Обедая с Таней на Трокадеро, он заговорил о Февральской революции. Он любил ее, великую и незадачливую, слабую и все перевернувшую.
При мысли об Учредительном собрании Мальцев немного пьянел. Таня воскликнула:
— Будь она проклята! Посмотри, что она сделала: Россию погубила, храмы разрушила, родины меня лишила.
Мальцев раздраженно ответил:
— Брось ты, на родине и живешь. Я тебе говорю о Февральской революции, а не об октябрьском перевороте. Черт знает что — я там информацию по кускам доставал, зубами выдирал из контекста, из старых людей клещами вытягивал, а вам здесь только и пойти в магазин да книжку купить, только прочесть наше советское и ваше российское да анализ сделать, и при этом не боясь ребят из органов. Чего там… А вы?
Она удивилась:
— Что это с тобой сегодня? Чего ты у меня такое спрашиваешь? Что я тебе сделала?
— Не хнычь, не хнычь.
— А я и не плачу. Не хочешь, пожалуйста. Скатертью дорога. Все вы, советские, хамы. А хочешь о своем социализме поговорить, — пойди к Топоркову. Он такой, как ты, только старый, как мама, эмигрант.
Глаза Мальцева изумились:
— Да ну, старый социалист, говоришь? Дай адрес. И не сердись. Ничего, если я к нему приду? Не выгонит?
Мальцев не глядел ни на свои быстро мелькавшие ноги, ни на трусивший по сторонам город. Он был занят своей радостью. Он будет говорить с русским человеком, бывшим социалистом до возникновения советского государства! Вот это — да! Для француза равноценной была бы, наверное, встреча с человеком, видевшим взятие Бастилии. Мальцев вспомнил свои запрещенные и потому труднодоставаемые книги, вечера раздумий, обмысливания событий: от того вечера, когда бабка школьного друга, жившая в Петрограде, сказала, что как-то в октябре все, как всегда, легли спать, чтобы утром узнать, что большевики взяли власть, — и до той минуты, когда Мальцев в Ярославле сделал вывод, что даже скандинавский социализм, будучи во многом более демократичным, чем либеральная форма капитализма, опасен для народа, живущего в демократии.

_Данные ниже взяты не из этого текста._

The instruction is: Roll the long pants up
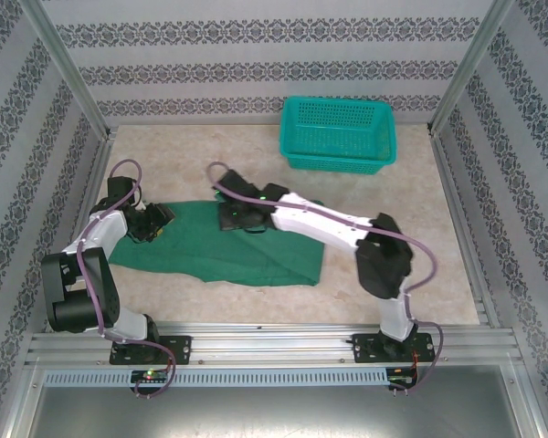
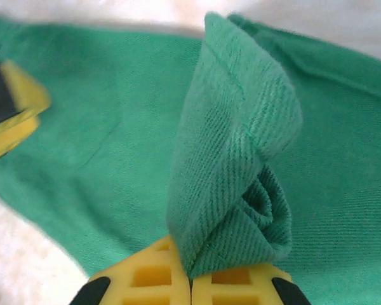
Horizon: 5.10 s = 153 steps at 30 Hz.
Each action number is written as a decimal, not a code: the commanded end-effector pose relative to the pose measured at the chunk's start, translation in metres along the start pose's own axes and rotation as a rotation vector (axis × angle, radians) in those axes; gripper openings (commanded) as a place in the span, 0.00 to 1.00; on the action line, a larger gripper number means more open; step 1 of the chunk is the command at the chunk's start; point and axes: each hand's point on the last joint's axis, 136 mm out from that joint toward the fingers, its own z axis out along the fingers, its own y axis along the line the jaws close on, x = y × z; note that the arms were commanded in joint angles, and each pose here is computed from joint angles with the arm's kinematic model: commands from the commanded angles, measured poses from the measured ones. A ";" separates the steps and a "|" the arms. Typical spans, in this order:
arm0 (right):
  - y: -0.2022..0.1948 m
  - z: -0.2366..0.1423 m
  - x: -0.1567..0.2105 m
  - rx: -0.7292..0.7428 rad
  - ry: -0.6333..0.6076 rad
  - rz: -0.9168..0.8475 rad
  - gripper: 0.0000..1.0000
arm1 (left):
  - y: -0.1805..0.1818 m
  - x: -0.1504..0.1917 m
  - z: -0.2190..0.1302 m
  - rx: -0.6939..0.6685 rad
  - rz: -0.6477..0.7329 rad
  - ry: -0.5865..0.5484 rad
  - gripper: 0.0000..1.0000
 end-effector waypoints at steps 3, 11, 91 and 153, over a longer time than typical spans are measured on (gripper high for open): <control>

Только чтоб узнать — приблизительно — историю своего народа, ему понадобилось десять лет опасных исканий. Он не был борцом или, как их называют, диссидентом или инакомыслящим. Он молчал… почти. Но он упорно хотел узнать, он копался. И не менялся с каждой истиной, выдранной из истории, с каждым фактом. Мальцев просто-напросто искал дальше. Не зная, для чего. И те, что следили за ним, — тоже не знали. Возможно, Мальцев был олицетворением молчаливого большинства — самого опасного зверя. Диссидента можно арестовать, убить. Его можно понять. Он — открытый враг. Но те, что молчат и копят запрещенные знания? Что? Почему? Когда?